Pablo Gómez
No debería haber discusión sobre la existencia en México de una crisis de derechos humanos. El debate debería fincarse en cómo superarla.
La vigencia de los derechos humanos entra en crisis cuando la autoridad no es capaz de sostener en la práctica los valores admitidos universalmente y cuando la inobservancia de dichos valores se generaliza. La frecuencia con la cual en México se producen asesinatos y desapariciones que no son investigados y mucho menos perseguidos es suficiente para analizar dicha crisis con un nuevo método que permita lograr que el Estado sustente la protección de las personas.
Es de sobra conocido que la mayoría de las muertes violentas y las desapariciones forzadas no son ejecutadas por autoridades pero eso no impide que tales delitos sean considerados como atentados a los derechos humanos debido a que su cuantía sostenida o incrementada a través del tiempo se debe a la mala acción o a la pasividad de un Estado incapacitado para defender tales derechos. Dicho de otra forma, la crisis de derechos humanos es hija legítima del Estado corrupto mexicano.
Es también sabido que la violencia no se manifiesta con igual intensidad en todas partes del país y que hay entidades donde es mucho mayor el número de asesinatos y desapariciones, así como secuestros y extorsiones. Pero eso tampoco debe impedir un análisis completo del fenómeno porque éste sólo puede ser encarado a través de la acción del Estado nacional. Se calcula que en México se han producido más de 150 mil asesinatos violentos en los últimos diez años sin que haya sentenciados en la inmensa mayoría de los casos.
Al tiempo, los organismos públicos mexicanos de derechos humanos suelen ser lentos y condescendientes con los órganos del Estado, no sólo cuando éstos son los responsables activos sino en especial cuando resultan ser omisos en el cumplimiento de su deber. Los informes del grupo internacional de expertos, la Comisión Interamericana de Derechos Humanos y el Alto Comisionado de la ONU han tenido un filo que no suelen poseer las recomendaciones o declaraciones de la CNDH y sus similares de las entidades federativas. En materia de derechos humanos no cabe el lenguaje sugerente ni los métodos atemperadores. Lo que se requiere es una forma directa de exponer las conclusiones como lo han hecho los recientes visitantes de instancias internacionales.
La respuesta de Roberto Campa al informe de los integrantes de la Comisión Interamericana, de seguro por instrucciones de sus dos jefes superiores, Peña y Osorio, ha sido de lo más inadecuado tratándose del vocero de un gobierno cuyo país forma parte de un sistema de derechos humanos. Negar la crisis mexicana con el argumento de que no es igual en todas partes del país es una respuesta torpe. Peña, por su lado, ha llegado al extremo del humor involuntario por haber dicho al Alto Comisionado de la ONU que en México, como en todo el mundo, existen desafíos en lo que hace a las garantías individuales.

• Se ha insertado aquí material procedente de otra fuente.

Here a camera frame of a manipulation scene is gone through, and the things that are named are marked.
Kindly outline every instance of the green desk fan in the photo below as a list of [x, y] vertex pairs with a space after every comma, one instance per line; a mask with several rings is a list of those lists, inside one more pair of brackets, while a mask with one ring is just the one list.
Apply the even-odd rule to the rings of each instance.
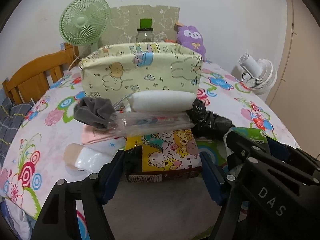
[[110, 7], [105, 0], [74, 0], [63, 11], [59, 30], [66, 42], [75, 46], [90, 44], [94, 52], [109, 20]]

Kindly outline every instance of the pink cloth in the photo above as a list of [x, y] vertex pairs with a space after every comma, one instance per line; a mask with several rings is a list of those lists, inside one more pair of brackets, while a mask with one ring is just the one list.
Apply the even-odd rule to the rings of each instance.
[[82, 144], [102, 142], [110, 138], [113, 138], [113, 135], [108, 133], [108, 131], [101, 131], [86, 124], [83, 126], [83, 132], [81, 134]]

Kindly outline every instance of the wooden door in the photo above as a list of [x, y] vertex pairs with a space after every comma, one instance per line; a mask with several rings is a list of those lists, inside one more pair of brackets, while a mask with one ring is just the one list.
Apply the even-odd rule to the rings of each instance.
[[293, 0], [291, 49], [284, 76], [270, 108], [289, 129], [301, 149], [313, 157], [319, 157], [320, 27], [301, 0]]

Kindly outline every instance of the white rolled towel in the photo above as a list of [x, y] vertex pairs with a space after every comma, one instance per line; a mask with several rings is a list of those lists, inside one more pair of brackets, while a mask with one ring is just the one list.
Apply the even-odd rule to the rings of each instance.
[[172, 90], [146, 90], [128, 98], [135, 112], [182, 112], [192, 108], [196, 94]]

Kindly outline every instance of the snack package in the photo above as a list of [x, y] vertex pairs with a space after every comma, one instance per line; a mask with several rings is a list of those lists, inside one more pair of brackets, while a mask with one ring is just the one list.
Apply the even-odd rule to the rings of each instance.
[[130, 182], [187, 179], [197, 177], [201, 171], [191, 130], [128, 137], [125, 150], [125, 173]]

La posición oficial del gobierno mexicano de tratar de minimizar la crisis de derechos humanos no podría conducir más que a una mayor demora en su solución. No se advierte que se tomen decisiones que conduzcan a resolver los grandes problemas del combate al narcotráfico y sus derivaciones delictivas ni que se construyan las instituciones capaces de encarar esos desafíos aludidos pero no señalados por Peña Nieto. El gran triunfo mediático de la detención de Guzmán Loera terminó en un escándalo mundial por la fuga de éste de la prisión supuestamente más segura del país. El informe sobre la tragedia de Iguala, llamado verdad histórica, es también algo escandaloso en tanto que deja más preguntas que hechos comprobados. Un año después el país carece de información sobre los móviles y la relación entre los involucrados. El secretario de la Defensa dice que las tropas no estuvieron fuera de su cuartel porque nadie las llamó pero existen decenas de testigos que estuvieron en las calles y que mantenían comunicaciones con los cuerpos de policía. No son conocidas las actividades concretas a las que se dedicaba o dedica el grupo delincuencialGuerreros Unidos ante la paciencia de autoridades civiles y militares, como tampoco lo son sus permanentes ligas concretas con el gobierno municipal y la policía de Iguala. No sabemos siquiera cual autoridad se hizo cargo y revisó los autobuses de servicio público federal detenidos a balazos por la policía municipal la noche del 26 de septiembre de 2014 en Iguala. Casi nada se nos ha dicho, pero la PGR induce versiones hacia la prensa, las cuales ni siquiera aparecen en las declaraciones ministeriales.
La crisis de derechos humanos requiere una respuesta política de parte de la sociedad. Algo fuerte que atraviese partidos y que vaya uniendo al país alrededor del reconocimiento pleno de la realidad y la definición de las acciones públicas que es preciso emprender para garantizar la vigencia de los derechos humanos. El camino de la arbitrariedad grotescamente reflejado en Tlatlaya y en Iguala debe ser clausurado para abrir otros senderos transitables.